4 Replies to “Images With No Handhold”

  1. Call me crazy but I don’t think literature is really changing at all. Sure, the digital revolution has a tremendous impact on the way material is distributed and read. But the core thing about reading lit is still reading. And despite publishers’ tremendous financial woes (because of some outdated business models and generally shaddy structured financing among the parent companies of the whole five publishing houses left standing after too many stoopid mergers), the amount of readers remains steady. (Actually, there’s substantial evidence that readership continues to grow with the development of cheap, accessible e-books and digital readers). So people who spend half the day immersed in the many instant gratifications of the internet are still settling in to a novel once in a while. In fact, the best thing that I think might happen to publishing because of increased competition in the digital age and a general anxiety about cutting costs in markets where credit sources have shriveled is that publishers may get pickier. Maybe they’ll stop flooding the markets with thousands of truly crappy titles. Maybe the hundred or so really terrific books that surface every year will actually become more noticeable in a clearer field. Maybe we won’t have to hold up Oscar Wao as the best book of the decade because people will have actually seen that there were far better books produced year after year. We don’t need gimmicky novels that posture as internet-friendly; we need what we’ve always needed: good stories.

    (Btw, I loved Drown, but Diaz just isn’t as strong as a novelist. I’d also love to see publishers stop forcing authors into writing mediocre novels when they are clearly better short story writers, i.e. Diaz, Maile Meloy, Toby Wolff, Amy Bloom, Jhumpa Lahiri, etc.)

    Ok, end soapbox 😉

  2. I love the way your mind works. So much truth here. Thanks so much for bringing a counterpoint.

    A few questions for you:

    Did you read 2666? (I haven’t yet.)

    Didn’t you think Diaz did achieve a form of the epic in that compact little Osacr Wao? THAT amazed me, and I was mesmerized by how he did it.

    And the concept of images with no hand holds–did it delight you just a little?

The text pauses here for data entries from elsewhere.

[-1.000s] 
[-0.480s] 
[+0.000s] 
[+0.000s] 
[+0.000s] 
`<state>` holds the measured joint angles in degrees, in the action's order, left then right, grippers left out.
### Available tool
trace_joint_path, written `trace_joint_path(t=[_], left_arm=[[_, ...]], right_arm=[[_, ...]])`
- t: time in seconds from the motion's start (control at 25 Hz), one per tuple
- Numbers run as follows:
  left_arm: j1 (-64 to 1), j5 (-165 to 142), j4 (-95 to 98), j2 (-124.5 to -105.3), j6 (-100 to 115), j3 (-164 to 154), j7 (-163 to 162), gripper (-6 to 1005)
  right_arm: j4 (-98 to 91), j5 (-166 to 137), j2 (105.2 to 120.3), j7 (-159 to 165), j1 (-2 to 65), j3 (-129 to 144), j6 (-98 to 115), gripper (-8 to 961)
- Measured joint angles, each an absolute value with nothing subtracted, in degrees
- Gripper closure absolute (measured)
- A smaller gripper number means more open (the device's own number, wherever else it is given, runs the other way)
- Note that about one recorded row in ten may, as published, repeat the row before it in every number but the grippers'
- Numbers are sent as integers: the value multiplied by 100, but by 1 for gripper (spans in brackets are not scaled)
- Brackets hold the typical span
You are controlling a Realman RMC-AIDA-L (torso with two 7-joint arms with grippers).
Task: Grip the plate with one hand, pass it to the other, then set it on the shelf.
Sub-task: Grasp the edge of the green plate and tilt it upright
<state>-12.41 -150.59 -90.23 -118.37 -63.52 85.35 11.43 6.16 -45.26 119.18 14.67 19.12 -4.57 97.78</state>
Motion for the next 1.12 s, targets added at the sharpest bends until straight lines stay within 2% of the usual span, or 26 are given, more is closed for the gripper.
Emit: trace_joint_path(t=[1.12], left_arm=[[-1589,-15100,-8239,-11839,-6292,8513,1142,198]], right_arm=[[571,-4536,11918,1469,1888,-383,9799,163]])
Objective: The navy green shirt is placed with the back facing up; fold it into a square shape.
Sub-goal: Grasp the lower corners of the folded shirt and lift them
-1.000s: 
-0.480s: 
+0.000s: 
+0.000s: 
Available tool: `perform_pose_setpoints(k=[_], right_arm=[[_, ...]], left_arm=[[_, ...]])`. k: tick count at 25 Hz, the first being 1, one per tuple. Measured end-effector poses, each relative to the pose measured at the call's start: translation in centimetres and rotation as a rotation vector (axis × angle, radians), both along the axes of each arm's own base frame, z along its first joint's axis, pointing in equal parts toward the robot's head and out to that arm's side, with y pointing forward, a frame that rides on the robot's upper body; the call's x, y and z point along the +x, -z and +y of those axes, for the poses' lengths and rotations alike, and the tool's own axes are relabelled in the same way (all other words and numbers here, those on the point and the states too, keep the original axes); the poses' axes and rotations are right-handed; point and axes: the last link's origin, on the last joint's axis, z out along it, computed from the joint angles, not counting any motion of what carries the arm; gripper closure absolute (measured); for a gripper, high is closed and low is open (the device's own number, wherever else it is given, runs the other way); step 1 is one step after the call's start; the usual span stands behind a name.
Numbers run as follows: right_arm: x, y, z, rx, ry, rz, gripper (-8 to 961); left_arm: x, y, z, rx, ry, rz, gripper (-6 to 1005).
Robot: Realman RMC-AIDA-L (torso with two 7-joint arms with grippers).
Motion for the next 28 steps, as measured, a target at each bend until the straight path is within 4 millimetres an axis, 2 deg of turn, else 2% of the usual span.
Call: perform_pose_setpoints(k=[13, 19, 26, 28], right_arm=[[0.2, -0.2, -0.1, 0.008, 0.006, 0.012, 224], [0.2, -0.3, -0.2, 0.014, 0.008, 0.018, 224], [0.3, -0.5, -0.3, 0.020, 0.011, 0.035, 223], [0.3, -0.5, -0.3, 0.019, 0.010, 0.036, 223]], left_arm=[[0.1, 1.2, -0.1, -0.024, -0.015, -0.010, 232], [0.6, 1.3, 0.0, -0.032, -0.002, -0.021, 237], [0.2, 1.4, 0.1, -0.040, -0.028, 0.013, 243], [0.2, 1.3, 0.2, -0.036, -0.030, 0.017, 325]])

  3. Nope, haven’t read 2666. But yes, I’d agree that Diaz got to epic in Oscar. I’m just not sure how much that matters. On a very simplistic level, I tend to judge books by how memorable they are after. I didn’t hate Oscar but nothing in that book haunts me. I know this is a very individual, completely unreliable, and subjective way of measuring anything, but I’m holding on to the basics: I want my heart broken every time.

    As far as the no handhold thing goes, I don’t know what to say about it because I don’t really understand it. I suppose I get hints of what it’s after, but I’m a literalist first and always. For me, the most “poetic” of sentences has to make sense first on a literal level. That handhold sentence enhabits a kind of suggestive space, and maybe that’s enough for a lot of people. But I’ll take precision over the floaty stuff any day. I think imagistic arts provide better mediums for creating evocative, suggestive space. Words should mean. They should be, as our favorite Miss Saville likes to say, acute.

  4. The Brief Wondrous Life of Oscar Wao has been on my “to read” list for awhile.

    And Bolaño’s quote. One word: Wow.